## Exercise data:
━━━━━━━━━━━━━━━━
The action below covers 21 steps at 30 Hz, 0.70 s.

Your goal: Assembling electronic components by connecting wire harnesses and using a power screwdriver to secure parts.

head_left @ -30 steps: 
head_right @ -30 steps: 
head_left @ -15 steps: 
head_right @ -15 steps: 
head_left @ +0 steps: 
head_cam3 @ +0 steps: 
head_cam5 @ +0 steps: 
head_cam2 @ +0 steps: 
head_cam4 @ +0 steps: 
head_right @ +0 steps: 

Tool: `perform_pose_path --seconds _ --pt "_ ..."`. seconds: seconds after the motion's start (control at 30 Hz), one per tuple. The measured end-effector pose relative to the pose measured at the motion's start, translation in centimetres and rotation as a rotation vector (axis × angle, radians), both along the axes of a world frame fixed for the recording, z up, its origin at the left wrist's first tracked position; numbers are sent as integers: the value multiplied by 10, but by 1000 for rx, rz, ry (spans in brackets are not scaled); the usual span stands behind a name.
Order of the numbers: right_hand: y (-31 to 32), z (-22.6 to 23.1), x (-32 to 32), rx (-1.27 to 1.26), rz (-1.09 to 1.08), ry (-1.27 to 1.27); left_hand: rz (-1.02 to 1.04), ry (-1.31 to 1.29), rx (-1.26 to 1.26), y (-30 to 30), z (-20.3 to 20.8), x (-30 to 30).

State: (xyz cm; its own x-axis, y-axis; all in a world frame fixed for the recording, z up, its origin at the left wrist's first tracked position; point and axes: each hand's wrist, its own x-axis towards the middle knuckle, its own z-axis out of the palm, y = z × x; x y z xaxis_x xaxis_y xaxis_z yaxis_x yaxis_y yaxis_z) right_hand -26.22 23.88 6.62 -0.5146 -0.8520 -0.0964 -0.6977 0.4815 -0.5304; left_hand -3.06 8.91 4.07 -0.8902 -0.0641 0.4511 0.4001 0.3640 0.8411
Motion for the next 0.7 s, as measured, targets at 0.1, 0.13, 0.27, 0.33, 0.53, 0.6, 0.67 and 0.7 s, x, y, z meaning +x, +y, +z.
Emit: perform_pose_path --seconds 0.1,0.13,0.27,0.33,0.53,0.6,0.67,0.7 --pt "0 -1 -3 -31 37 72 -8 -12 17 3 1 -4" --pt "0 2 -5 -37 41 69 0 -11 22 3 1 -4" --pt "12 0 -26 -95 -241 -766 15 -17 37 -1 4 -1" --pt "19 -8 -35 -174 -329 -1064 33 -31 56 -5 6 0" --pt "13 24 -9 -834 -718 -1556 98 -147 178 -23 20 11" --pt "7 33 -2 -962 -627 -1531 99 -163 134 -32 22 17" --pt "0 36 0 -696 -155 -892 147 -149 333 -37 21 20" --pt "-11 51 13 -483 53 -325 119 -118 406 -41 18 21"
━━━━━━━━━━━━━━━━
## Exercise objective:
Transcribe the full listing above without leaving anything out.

## Exercise answer:
The action below covers 21 steps at 30 Hz, 0.70 s.

Your goal: Assembling electronic components by connecting wire harnesses and using a power screwdriver to secure parts.

head_left @ -30 steps: 
head_right @ -30 steps: 
head_left @ -15 steps: 
head_right @ -15 steps: 
head_left @ +0 steps: 
head_cam3 @ +0 steps: 
head_cam5 @ +0 steps: 
head_cam2 @ +0 steps: 
head_cam4 @ +0 steps: 
head_right @ +0 steps: 

Tool: `perform_pose_path --seconds _ --pt "_ ..."`. seconds: seconds after the motion's start (control at 30 Hz), one per tuple. The measured end-effector pose relative to the pose measured at the motion's start, translation in centimetres and rotation as a rotation vector (axis × angle, radians), both along the axes of a world frame fixed for the recording, z up, its origin at the left wrist's first tracked position; numbers are sent as integers: the value multiplied by 10, but by 1000 for rx, rz, ry (spans in brackets are not scaled); the usual span stands behind a name.
Order of the numbers: right_hand: y (-31 to 32), z (-22.6 to 23.1), x (-32 to 32), rx (-1.27 to 1.26), rz (-1.09 to 1.08), ry (-1.27 to 1.27); left_hand: rz (-1.02 to 1.04), ry (-1.31 to 1.29), rx (-1.26 to 1.26), y (-30 to 30), z (-20.3 to 20.8), x (-30 to 30).

State: (xyz cm; its own x-axis, y-axis; all in a world frame fixed for the recording, z up, its origin at the left wrist's first tracked position; point and axes: each hand's wrist, its own x-axis towards the middle knuckle, its own z-axis out of the palm, y = z × x; x y z xaxis_x xaxis_y xaxis_z yaxis_x yaxis_y yaxis_z) right_hand -26.22 23.88 6.62 -0.5146 -0.8520 -0.0964 -0.6977 0.4815 -0.5304; left_hand -3.06 8.91 4.07 -0.8902 -0.0641 0.4511 0.4001 0.3640 0.8411
Motion for the next 0.7 s, as measured, targets at 0.1, 0.13, 0.27, 0.33, 0.53, 0.6, 0.67 and 0.7 s, x, y, z meaning +x, +y, +z.
Emit: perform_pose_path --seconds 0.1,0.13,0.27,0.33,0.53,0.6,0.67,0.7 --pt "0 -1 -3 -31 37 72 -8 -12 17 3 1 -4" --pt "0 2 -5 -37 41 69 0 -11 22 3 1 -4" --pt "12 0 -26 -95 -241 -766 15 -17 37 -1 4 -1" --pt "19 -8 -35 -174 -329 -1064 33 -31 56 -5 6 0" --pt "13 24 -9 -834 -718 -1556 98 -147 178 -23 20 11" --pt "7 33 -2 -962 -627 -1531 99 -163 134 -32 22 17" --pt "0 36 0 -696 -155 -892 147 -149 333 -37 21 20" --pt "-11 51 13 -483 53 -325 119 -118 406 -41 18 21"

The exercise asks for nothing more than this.